▼▼▼

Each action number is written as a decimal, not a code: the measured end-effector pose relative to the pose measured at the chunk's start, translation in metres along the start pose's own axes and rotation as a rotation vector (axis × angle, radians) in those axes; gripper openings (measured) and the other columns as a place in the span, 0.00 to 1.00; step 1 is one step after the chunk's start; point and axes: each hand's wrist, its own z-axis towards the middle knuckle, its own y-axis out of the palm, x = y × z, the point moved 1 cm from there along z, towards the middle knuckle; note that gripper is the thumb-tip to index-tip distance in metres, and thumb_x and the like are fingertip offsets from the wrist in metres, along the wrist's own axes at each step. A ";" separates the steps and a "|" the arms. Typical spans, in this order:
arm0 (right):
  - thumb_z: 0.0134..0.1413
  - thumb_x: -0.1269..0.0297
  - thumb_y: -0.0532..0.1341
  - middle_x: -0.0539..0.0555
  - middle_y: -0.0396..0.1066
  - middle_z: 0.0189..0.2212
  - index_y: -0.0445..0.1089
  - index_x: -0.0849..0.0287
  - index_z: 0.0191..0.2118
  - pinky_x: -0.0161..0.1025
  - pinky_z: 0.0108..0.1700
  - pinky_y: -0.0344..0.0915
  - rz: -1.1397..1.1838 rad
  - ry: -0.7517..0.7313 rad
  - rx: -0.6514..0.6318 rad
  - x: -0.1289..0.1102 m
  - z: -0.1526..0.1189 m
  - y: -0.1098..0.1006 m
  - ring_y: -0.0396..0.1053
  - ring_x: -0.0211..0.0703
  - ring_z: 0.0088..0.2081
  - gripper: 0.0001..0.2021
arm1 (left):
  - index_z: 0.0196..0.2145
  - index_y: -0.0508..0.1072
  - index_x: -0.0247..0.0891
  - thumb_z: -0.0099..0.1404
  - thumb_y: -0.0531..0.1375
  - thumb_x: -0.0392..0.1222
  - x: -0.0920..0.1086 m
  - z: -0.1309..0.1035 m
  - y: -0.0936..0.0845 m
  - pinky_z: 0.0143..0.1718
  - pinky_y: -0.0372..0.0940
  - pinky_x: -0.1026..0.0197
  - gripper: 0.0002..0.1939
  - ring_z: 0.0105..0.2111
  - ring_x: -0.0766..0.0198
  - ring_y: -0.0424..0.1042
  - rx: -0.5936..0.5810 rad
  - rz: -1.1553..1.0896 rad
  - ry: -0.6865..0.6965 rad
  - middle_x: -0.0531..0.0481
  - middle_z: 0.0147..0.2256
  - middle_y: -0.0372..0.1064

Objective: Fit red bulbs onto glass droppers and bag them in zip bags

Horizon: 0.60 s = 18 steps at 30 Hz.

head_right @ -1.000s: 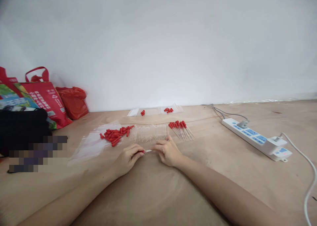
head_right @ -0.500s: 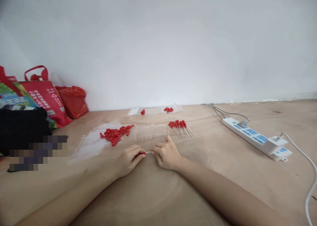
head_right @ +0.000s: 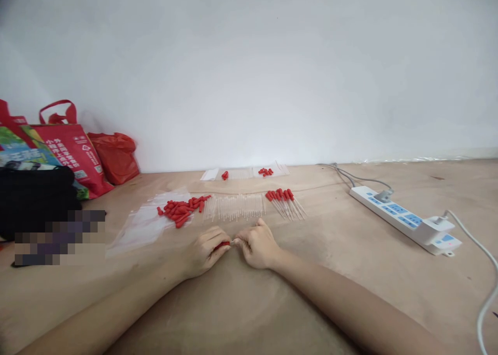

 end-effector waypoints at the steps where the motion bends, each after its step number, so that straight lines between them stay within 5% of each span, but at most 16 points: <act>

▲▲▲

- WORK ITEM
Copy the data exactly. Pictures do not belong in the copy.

- RESULT
Each action number is written as a decimal, not a code: the measured end-effector pose relative to the pose measured at the chunk's start, translation in metres along the start pose's own axes and rotation as a rotation vector (axis × angle, radians) in those axes; gripper openings (measured) and the other columns as a place in the span, 0.00 to 1.00; step 1 is one step after the chunk's start; point and axes: each hand's wrist, its own z-axis towards the middle knuckle, its own y-axis out of the palm, x = y × z, the point moved 1 cm from there along z, towards the middle knuckle; note that gripper is the thumb-tip to index-tip distance in metres, and thumb_x and the like are fingertip offsets from the wrist in metres, along the wrist's own axes at each step. A ";" separates the steps and a "|" the arms. Typical spans, in this order:
arm0 (right):
  - thumb_z: 0.0134..0.1413
  - thumb_x: -0.1269..0.0297
  - thumb_y: -0.0532..0.1341
  - middle_x: -0.0539..0.0555
  - middle_y: -0.0396..0.1066
  - middle_z: 0.0189..0.2212
  - index_y: -0.0445..0.1089
  - index_x: -0.0849..0.0287
  - index_z: 0.0191..0.2118
  - pinky_x: -0.0161..0.1025
  - pinky_z: 0.0108..0.1700
  - pinky_y: -0.0344..0.0915
  - rz: -1.1397..1.1838 rad
  - ry: -0.7517..0.7313 rad
  - rx: -0.6514..0.6318 rad
  - x: -0.1289..0.1102 m
  - z: -0.1526..0.1189 m
  - y: -0.1098..0.1006 m
  - ring_y: -0.0396..0.1053
  - ring_x: -0.0211..0.0703
  - ring_z: 0.0088..0.2081
  - gripper: 0.0001..0.2021
arm1 (left):
  - index_z: 0.0196..0.2145
  - index_y: -0.0508..0.1072
  - index_x: -0.0247..0.0891
  - thumb_z: -0.0099..0.1404
  - thumb_y: -0.0531..0.1375
  - thumb_x: -0.0392..0.1222
  - x: -0.0920..0.1086 m
  - z: -0.1309..0.1035 m
  - y: -0.0936..0.0845 m
  - pinky_z: 0.0143..0.1718
  - pinky_y: -0.0372..0.0940
  - pinky_x: -0.1026..0.0197
  - gripper: 0.0002..0.1939
  - ring_z: 0.0105..0.2111
  - ring_x: -0.0766..0.0198
  - ring_y: -0.0424..0.1042
  - rx: -0.5936..0.5810 rad
  - rz: -1.1553..1.0896 rad
  - ry: -0.6865..0.6965 rad
  - middle_x: -0.0531..0.0481
  - middle_z: 0.0147..0.2256
  - middle_y: -0.0372..0.1064

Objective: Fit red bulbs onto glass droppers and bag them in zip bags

Horizon: 0.60 s = 18 steps at 30 Hz.

head_right @ -1.000s: 
head_right @ -0.500s: 
head_right @ +0.000s: 

 end-effector waypoints at the steps where the motion bends, each after its step number, so that straight lines between them stay within 5% of each span, but at most 16 points: <act>

Work on the exercise is now concluded.